13. Copyrights and Acknowledgements

Please see the source for copyright and licensing information of individual files.

• The following applies if the software was compiled with OpenSSL support:

  This product includes software developed by the OpenSSL Project for use in the OpenSSL Toolkit (http://www.openssl.org/).

  This product includes cryptographic software written by Eric Young (<eay@cryptsoft.com>).

• MD4 algorithm:

  The software uses the RSA Data Security, Inc. MD4 Message-Digest Algorithm.

• MD5 algorithm:

  The software uses the RSA Data Security, Inc. MD5 Message-Digest Algorithm.

• If the software was compiled with PCRE (Perl Compatible Regular Expressions) support, the following applies:

  Regular expression support is provided by the PCRE library package, which is open source software, written by Philip Hazel, and copyright by the University of Cambridge, England. (ftp://ftp.csx.cam.ac.uk/pub/software/programming/pcre/).

• The original tac_plus code (which this software and considerable parts of the documentation are based on) is distributed under the following license:

  Copyright (c) 1995-1998 by Cisco systems, Inc.

  Permission to use, copy, modify, and distribute this software for any purpose and without fee is hereby granted, provided that this copyright and permission notice appear on all copies of the software and supporting documentation, the name of Cisco Systems, Inc. not be used in advertising or publicity pertaining to distribution of the program without specific prior permission, and notice be given in supporting documentation that modification, copying and distribution is by permission of Cisco Systems, Inc.

  Cisco Systems, Inc. makes no representations about the suitability of this software for any purpose. THIS SOFTWARE IS PROVIDED ``AS IS'' AND WITHOUT ANY EXPRESS OR IMPLIED WARRANTIES, INCLUDING, WITHOUT LIMITATION, THE IMPLIED WARRANTIES OF MERCHANTABILITY AND FITNESS FOR A PARTICULAR PURPOSE.

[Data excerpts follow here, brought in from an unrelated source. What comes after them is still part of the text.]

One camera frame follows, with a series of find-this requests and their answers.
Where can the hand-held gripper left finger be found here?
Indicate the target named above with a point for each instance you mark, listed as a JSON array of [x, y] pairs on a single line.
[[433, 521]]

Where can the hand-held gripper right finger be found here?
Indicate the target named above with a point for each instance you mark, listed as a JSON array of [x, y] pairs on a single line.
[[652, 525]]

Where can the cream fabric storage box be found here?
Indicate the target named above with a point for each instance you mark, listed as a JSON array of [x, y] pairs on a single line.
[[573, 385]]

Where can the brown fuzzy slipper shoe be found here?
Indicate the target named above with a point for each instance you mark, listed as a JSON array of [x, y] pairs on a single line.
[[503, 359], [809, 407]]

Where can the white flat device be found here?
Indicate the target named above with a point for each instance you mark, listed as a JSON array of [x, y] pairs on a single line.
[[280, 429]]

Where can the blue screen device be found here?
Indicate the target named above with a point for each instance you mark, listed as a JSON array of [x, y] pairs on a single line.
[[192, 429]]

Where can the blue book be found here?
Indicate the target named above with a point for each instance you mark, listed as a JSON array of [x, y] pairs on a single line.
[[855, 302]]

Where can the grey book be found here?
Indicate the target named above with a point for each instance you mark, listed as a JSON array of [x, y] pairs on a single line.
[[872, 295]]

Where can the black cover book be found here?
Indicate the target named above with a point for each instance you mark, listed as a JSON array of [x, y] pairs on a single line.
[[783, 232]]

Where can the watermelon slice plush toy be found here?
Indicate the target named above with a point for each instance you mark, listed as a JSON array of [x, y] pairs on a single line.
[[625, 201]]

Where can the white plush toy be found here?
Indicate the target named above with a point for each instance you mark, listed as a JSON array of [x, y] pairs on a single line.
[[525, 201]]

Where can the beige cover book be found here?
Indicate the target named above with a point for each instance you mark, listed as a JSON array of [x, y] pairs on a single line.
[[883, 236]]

• The code written by Marc Huber is distributed under the following license:

  Copyright (C) 1999-2022 Marc Huber (<Marc.Huber@web.de>). All rights reserved.

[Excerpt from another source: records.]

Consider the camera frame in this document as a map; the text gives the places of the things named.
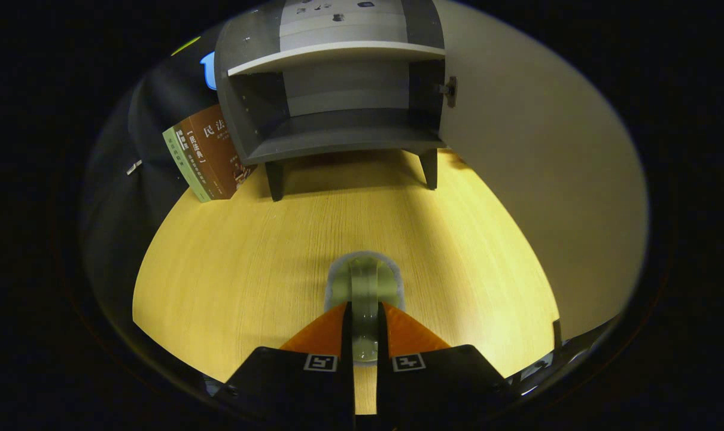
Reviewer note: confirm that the silver clip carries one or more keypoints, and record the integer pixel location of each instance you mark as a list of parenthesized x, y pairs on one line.
[(133, 167)]

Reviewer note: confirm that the black backdrop cloth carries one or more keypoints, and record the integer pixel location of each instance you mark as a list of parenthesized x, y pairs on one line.
[(116, 197)]

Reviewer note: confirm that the grey cabinet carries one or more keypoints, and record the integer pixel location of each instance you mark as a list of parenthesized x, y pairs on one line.
[(338, 129)]

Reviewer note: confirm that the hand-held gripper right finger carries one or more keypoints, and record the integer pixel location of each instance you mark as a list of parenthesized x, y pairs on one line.
[(383, 389)]

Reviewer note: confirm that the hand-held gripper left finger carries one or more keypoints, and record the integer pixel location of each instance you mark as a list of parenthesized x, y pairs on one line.
[(347, 389)]

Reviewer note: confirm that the pale green translucent cup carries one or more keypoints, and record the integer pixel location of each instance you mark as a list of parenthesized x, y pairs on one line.
[(365, 281)]

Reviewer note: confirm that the brown book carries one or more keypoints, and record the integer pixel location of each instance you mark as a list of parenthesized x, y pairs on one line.
[(215, 155)]

  Redistribution and use in source and binary forms, with or without modification, are permitted provided that the following conditions are met:

  1. Redistributions of source code must retain the above copyright notice, this list of conditions and the following disclaimer.

  2. Redistributions in binary form must reproduce the above copyright notice, this list of conditions and the following disclaimer in the documentation and/or other materials provided with the distribution.

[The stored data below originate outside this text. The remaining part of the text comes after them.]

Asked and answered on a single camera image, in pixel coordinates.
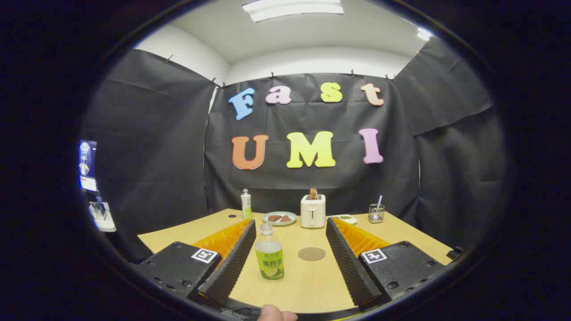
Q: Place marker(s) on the brown toast slice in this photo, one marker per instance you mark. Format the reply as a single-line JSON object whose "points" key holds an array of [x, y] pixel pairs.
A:
{"points": [[313, 194]]}

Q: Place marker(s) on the wooden table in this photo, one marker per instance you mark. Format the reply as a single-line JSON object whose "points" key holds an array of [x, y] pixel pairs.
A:
{"points": [[303, 287]]}

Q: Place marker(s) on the blue wall poster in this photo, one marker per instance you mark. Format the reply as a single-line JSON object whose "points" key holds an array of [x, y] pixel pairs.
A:
{"points": [[87, 165]]}

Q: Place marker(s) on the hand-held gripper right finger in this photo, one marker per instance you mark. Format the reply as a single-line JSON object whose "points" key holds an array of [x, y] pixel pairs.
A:
{"points": [[350, 267]]}

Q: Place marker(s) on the white toaster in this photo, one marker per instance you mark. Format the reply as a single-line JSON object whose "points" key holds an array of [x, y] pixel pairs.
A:
{"points": [[312, 214]]}

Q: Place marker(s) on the round brown coaster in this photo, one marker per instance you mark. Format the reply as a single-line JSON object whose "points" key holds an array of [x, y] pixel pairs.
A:
{"points": [[312, 254]]}

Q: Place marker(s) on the black table edge clamp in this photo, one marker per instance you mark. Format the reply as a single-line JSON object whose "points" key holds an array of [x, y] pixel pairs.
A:
{"points": [[455, 253]]}

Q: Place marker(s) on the green label juice bottle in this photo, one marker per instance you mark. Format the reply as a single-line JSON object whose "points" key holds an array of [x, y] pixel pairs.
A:
{"points": [[270, 264]]}

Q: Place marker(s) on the small ceiling light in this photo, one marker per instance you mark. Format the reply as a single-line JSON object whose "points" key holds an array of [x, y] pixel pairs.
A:
{"points": [[424, 34]]}

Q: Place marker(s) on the large ceiling light panel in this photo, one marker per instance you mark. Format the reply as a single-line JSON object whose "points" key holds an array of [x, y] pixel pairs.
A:
{"points": [[294, 9]]}

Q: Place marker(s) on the white side stand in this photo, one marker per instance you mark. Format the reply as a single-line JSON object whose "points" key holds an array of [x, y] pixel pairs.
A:
{"points": [[103, 220]]}

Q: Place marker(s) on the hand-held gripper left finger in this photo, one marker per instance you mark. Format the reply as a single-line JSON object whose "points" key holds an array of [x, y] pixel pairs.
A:
{"points": [[232, 267]]}

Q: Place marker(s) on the brown bread piece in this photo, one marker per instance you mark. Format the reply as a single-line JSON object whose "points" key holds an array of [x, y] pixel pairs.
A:
{"points": [[286, 219], [275, 218]]}

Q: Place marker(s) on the pale green plate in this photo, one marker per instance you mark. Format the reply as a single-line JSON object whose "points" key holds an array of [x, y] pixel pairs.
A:
{"points": [[279, 223]]}

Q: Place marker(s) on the white divided tray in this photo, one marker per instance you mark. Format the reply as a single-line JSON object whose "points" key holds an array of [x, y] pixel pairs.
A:
{"points": [[345, 219]]}

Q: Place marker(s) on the small white green bottle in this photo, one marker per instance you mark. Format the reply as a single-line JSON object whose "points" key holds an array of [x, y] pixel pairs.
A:
{"points": [[246, 207]]}

  3. The end-user documentation included with the redistribution, if any, must include the following acknowledgment:

     This product includes software developed by Marc Huber (<Marc.Huber@web.de>).

     Alternately, this acknowledgment may appear in the software itself, if and wherever such third-party acknowledgments normally appear.

  THIS SOFTWARE IS PROVIDED ``AS IS'' AND ANY EXPRESSED OR IMPLIED WARRANTIES, INCLUDING, BUT NOT LIMITED TO, THE IMPLIED WARRANTIES OF MERCHANTABILITY AND FITNESS FOR A PARTICULAR PURPOSE ARE DISCLAIMED. IN NO EVENT SHALL ITS AUTHOR BE LIABLE FOR ANY DIRECT, INDIRECT, INCIDENTAL, SPECIAL, EXEMPLARY, OR CONSEQUENTIAL DAMAGES (INCLUDING, BUT NOT LIMITED TO, PROCUREMENT OF SUBSTITUTE GOODS OR SERVICES; LOSS OF USE, DATA, OR PROFITS; OR BUSINESS INTERRUPTION) HOWEVER CAUSED AND ON ANY THEORY OF LIABILITY, WHETHER IN CONTRACT, STRICT LIABILITY, OR TORT (INCLUDING NEGLIGENCE OR OTHERWISE) ARISING IN ANY WAY OUT OF THE USE OF THIS SOFTWARE, EVEN IF ADVISED OF THE POSSIBILITY OF SUCH DAMAGE.